From the listing below, extract every line containing "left".

================================

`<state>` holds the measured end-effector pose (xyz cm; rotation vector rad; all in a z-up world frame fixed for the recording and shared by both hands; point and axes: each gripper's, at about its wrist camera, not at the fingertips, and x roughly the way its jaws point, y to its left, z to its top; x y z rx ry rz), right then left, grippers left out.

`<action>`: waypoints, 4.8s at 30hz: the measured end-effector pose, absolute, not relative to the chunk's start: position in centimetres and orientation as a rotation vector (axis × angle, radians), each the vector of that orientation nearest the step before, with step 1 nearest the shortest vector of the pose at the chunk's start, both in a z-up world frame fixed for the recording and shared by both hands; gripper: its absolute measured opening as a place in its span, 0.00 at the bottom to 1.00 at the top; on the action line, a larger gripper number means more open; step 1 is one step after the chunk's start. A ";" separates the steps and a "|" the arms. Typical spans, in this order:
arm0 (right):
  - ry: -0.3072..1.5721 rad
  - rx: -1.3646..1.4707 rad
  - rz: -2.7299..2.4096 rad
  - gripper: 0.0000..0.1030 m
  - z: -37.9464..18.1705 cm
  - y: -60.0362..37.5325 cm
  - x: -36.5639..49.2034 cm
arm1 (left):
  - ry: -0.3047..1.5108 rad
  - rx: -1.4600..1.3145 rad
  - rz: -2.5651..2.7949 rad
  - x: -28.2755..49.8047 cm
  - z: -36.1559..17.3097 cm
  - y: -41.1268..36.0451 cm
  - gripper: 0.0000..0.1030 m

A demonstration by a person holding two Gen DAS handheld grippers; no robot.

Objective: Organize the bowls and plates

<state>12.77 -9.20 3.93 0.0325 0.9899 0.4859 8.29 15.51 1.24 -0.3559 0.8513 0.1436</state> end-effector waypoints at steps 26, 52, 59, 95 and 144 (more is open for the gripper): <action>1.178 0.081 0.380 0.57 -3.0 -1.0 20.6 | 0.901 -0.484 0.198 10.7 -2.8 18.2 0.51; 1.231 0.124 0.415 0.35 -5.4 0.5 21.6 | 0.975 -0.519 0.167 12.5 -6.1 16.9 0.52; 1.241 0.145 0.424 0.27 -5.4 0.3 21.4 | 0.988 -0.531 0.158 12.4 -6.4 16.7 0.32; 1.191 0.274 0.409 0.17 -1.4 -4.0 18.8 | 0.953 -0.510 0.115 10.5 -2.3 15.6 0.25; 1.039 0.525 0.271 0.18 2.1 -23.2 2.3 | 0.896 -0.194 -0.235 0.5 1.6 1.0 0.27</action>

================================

WRITTEN SOLUTION
`<state>` holds the measured end-effector pose (xyz cm; rotation vector rad; all in a z-up world frame fixed for the recording and shared by both hands; point and axes: each gripper's, at about its wrist camera, not at the fingertips, and x roughly the way its jaws point, y to its left, z to its top; x y z rx ry rz), right then left, grippers left out.
arm1 (left):

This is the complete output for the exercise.